A team of scientists and physicians from Rutgers’ Environmental and Occupational Health Sciences Institute and the WTC Health Program’s Center of Excellence led a petition drive to add uterine cancer to the list of covered conditions. The team cited evidence that endocrine-disrupting chemicals (EDCs) were found in the toxic dust plume in the 9/11 exposure area on September 11, 2001, and in the months that followed—chemicals known to cause a type of uterine cancer known as endometrial cancer.

The CDC director’s letter reminded the program administrator that many women worked on the front lines during the 9/11 terrorist attacks, and more helped in the rescue, recovery, and cleanup operations in the following months. Additionally, women lived, worked, or attended school in the New York City disaster zone that toxic dust from the 9/11 attack enveloped in the months that followed.

Why It Matters

The list of covered conditions is a tool to determine if a 9/11 responder or survivor may obtain medical treatment and monitoring benefits from the federal WTC Health Program. In addition, those who wish to seek compensation through the September 11th Victim Compensation Fund (VCF) are generally considered eligible to file a claim through certification by the WTC Health Program of a covered condition.

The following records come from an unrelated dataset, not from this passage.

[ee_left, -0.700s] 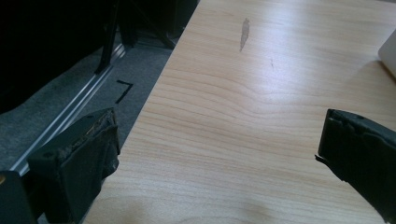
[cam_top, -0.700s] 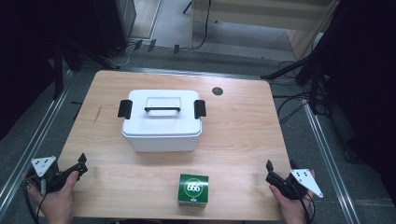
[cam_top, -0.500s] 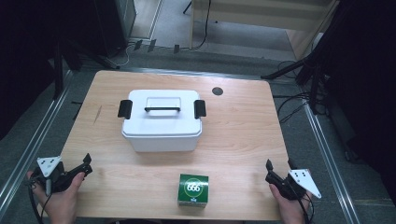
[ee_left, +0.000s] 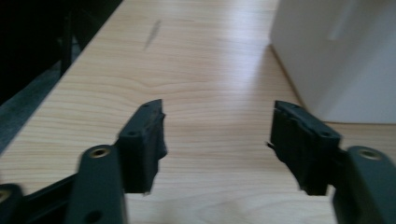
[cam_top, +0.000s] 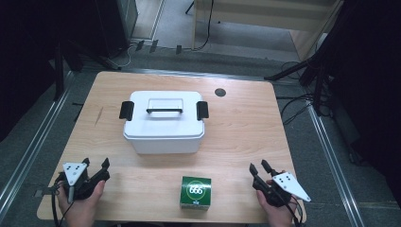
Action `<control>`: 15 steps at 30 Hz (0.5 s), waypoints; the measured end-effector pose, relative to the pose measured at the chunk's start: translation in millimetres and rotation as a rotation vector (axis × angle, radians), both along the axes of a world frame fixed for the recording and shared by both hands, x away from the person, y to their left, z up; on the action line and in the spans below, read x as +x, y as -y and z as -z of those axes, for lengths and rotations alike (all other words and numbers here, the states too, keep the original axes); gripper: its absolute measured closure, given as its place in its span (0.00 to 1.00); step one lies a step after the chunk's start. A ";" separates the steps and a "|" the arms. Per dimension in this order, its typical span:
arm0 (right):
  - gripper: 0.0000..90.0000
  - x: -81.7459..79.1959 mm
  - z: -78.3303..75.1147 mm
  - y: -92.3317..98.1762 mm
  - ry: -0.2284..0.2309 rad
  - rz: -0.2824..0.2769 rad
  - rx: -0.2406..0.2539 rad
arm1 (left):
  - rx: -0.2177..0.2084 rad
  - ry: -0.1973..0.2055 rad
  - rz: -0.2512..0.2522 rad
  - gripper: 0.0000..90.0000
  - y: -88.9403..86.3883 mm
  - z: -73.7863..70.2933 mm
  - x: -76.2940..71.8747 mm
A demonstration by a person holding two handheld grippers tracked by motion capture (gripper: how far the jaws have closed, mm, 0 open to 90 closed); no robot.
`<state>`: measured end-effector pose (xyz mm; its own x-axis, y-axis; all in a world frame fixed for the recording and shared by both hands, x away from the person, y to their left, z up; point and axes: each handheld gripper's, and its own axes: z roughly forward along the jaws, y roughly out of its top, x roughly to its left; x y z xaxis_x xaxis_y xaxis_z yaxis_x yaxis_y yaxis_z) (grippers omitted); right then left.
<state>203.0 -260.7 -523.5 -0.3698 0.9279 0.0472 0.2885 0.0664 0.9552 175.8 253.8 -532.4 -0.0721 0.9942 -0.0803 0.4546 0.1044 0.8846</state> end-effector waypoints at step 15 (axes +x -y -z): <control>0.88 -22.5 0.2 -55.5 -0.152 -0.206 0.054 | -0.084 -0.061 0.336 0.85 83.0 1.7 -11.5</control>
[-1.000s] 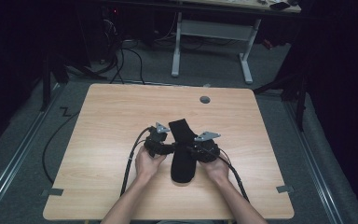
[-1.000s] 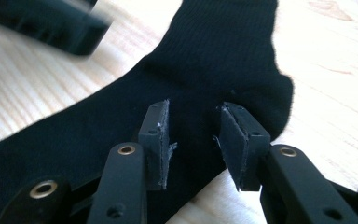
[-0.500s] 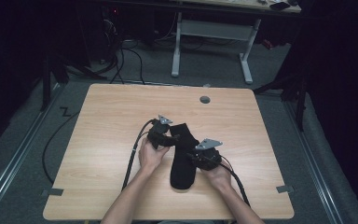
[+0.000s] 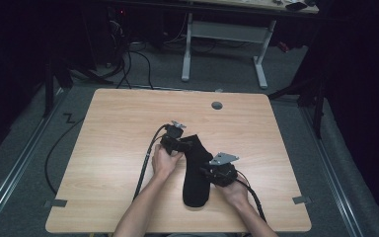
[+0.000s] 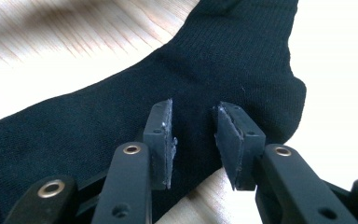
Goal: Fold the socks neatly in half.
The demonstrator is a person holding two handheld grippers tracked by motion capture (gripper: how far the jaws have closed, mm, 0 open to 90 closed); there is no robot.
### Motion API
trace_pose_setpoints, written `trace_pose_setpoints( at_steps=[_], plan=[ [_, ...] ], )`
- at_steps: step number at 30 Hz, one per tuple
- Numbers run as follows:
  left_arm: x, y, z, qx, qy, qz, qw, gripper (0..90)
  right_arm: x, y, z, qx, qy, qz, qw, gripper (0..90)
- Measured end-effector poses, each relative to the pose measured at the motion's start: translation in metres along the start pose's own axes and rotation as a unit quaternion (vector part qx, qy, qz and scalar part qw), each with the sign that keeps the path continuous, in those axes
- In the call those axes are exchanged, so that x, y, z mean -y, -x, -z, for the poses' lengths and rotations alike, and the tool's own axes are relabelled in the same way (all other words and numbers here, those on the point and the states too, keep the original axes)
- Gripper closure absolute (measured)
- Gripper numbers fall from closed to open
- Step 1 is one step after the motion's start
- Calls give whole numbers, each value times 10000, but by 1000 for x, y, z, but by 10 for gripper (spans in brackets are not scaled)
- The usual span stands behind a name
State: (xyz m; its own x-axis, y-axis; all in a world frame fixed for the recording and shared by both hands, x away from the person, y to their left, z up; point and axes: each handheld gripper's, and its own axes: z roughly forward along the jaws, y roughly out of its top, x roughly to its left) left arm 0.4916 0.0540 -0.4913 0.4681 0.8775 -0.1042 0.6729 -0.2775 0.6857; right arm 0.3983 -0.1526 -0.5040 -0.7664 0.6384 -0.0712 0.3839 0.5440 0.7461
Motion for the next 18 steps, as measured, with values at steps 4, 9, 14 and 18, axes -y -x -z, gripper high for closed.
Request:
trace_pose_setpoints(
  at_steps=[4,9,14,18],
  plan=[
    [-4,0,-3,-36,-66,-55,10000,386,0,0,0,-27,-7,2,10000,659],
    [-7,0,-3,-9,-136,-205,9997,512,1,1,1,-37,-8,8,10000,657],
    [-6,-1,-2,169,-153,-301,9993,660,1,1,1,-34,-16,-7,10000,654],
    [-7,-4,-2,294,-201,-283,9990,723,0,2,1,-36,-26,-13,10000,653]
  ],
)
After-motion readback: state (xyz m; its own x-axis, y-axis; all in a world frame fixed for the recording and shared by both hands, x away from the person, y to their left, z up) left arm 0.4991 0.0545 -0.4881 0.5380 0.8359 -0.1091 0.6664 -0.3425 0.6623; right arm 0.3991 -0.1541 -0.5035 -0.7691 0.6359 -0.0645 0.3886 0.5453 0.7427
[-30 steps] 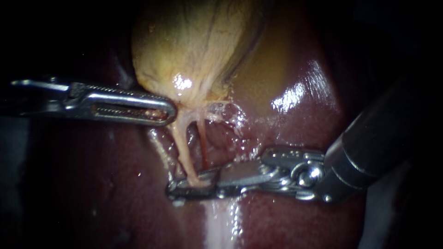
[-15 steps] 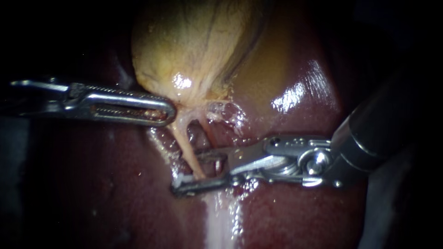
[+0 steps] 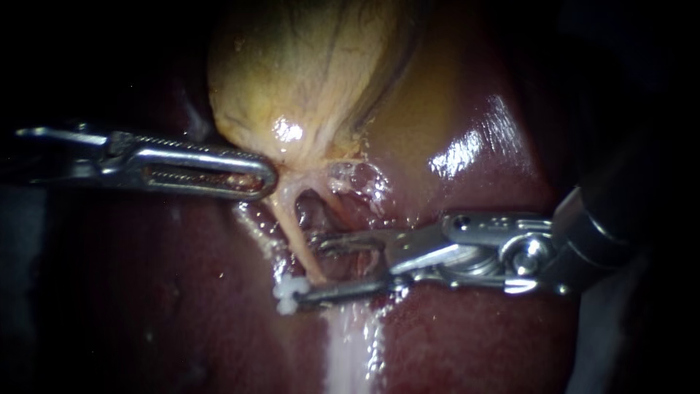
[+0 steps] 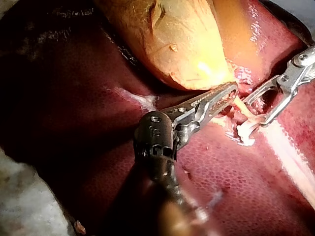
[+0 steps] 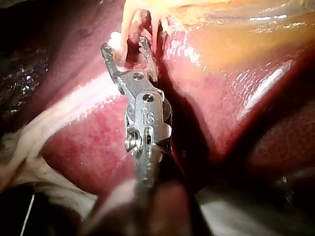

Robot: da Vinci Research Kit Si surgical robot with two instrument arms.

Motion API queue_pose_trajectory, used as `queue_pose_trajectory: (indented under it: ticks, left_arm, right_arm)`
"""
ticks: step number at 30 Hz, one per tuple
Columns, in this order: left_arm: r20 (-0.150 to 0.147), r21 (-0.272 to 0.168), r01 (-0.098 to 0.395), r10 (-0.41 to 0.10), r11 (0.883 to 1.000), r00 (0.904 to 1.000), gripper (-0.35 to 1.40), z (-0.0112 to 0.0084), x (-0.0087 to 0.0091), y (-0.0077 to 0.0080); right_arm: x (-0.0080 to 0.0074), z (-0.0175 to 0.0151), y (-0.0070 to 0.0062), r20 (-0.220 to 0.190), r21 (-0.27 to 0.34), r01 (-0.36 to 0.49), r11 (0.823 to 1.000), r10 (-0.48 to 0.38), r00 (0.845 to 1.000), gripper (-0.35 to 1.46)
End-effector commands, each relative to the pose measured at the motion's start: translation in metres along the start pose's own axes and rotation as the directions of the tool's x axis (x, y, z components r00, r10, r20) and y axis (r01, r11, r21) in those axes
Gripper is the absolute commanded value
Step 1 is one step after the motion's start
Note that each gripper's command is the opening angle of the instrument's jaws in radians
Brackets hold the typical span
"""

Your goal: Going back second clip left tube

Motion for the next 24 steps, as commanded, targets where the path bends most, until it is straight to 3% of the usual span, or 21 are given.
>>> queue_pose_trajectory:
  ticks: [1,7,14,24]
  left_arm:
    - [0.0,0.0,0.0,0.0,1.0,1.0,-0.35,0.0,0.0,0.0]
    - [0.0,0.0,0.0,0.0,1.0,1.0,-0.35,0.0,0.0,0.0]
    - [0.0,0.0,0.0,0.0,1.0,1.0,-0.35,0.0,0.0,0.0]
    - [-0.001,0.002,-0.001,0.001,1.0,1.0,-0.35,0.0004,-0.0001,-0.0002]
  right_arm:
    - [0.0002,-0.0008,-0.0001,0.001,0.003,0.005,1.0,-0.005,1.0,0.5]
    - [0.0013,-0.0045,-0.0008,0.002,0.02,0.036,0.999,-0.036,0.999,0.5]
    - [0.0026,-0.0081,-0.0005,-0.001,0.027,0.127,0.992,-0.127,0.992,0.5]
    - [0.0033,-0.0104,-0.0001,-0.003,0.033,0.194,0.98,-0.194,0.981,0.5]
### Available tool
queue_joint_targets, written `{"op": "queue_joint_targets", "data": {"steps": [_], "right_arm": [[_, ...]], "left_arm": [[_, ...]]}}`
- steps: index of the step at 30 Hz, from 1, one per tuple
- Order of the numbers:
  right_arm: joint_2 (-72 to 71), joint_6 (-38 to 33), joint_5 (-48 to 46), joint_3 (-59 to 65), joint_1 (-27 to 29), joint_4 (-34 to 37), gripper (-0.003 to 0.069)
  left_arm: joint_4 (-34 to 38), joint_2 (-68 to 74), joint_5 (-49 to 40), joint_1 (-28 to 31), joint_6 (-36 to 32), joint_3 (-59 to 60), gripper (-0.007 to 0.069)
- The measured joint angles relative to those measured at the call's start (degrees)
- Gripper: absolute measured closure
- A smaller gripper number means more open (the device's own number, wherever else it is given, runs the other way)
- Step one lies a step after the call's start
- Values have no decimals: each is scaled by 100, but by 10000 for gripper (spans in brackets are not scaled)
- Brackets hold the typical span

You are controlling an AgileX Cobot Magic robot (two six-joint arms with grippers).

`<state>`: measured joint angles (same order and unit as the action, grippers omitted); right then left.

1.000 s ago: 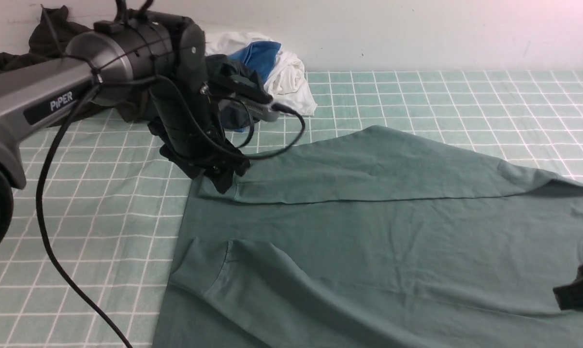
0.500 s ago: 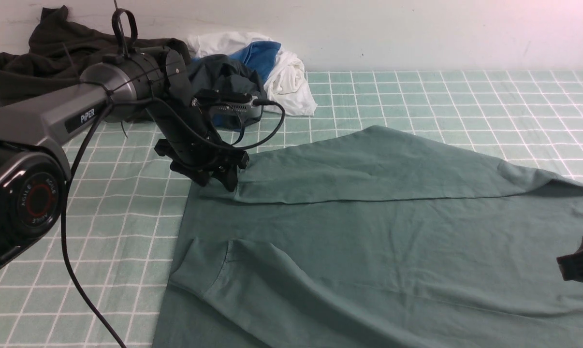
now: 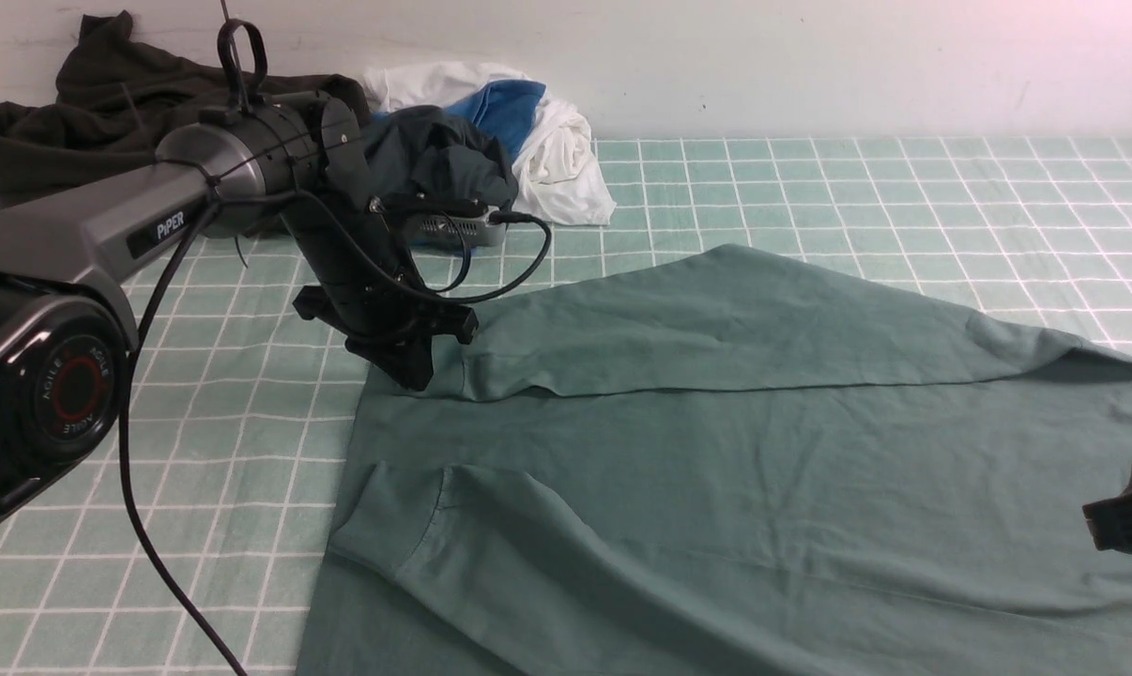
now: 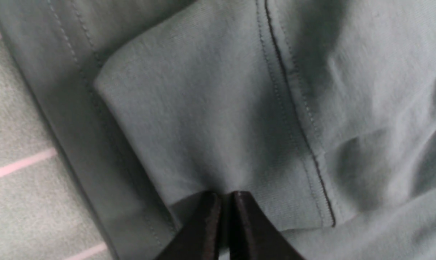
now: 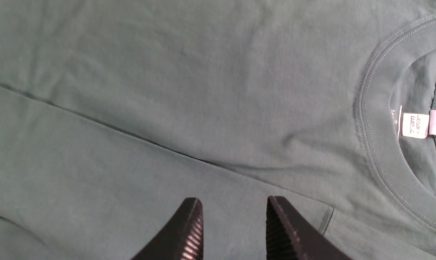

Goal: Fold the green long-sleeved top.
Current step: Use the left arm to clamp the cuff farthest from it

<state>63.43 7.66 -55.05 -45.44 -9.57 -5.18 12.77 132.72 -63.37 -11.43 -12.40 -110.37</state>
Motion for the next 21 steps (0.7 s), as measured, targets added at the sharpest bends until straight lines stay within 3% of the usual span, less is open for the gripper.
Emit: {"op": "queue_joint_targets", "data": {"steps": [14,19,21], "right_arm": [[0,-13,1,0,0,17,417],[0,-13,13,0,0,19,417],[0,-13,25,0,0,19,417]], "left_arm": [[-317,-494,-45,-174,48,5,621],[-432,-494,-69,-168,160,5,540],[-437,-465,-42,-168,253,5,445]]}}
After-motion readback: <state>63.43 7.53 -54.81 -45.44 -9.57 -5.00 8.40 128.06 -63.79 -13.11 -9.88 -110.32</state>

The VCF began compensating victims of 9/11 and their families shortly after the terrorist attacks occurred. This initial version of the VCF ran until 2004, before being shuttered until 2011, when the James Zadroga 9/11 Health and Compensation Act reauthorized the fund.

The same act also created the WTC Health Program and provided the mechanism involved in certifying a condition for the program as the determining factor for eligibility to obtain compensation for the expenses and impacts of the diagnosed condition as well.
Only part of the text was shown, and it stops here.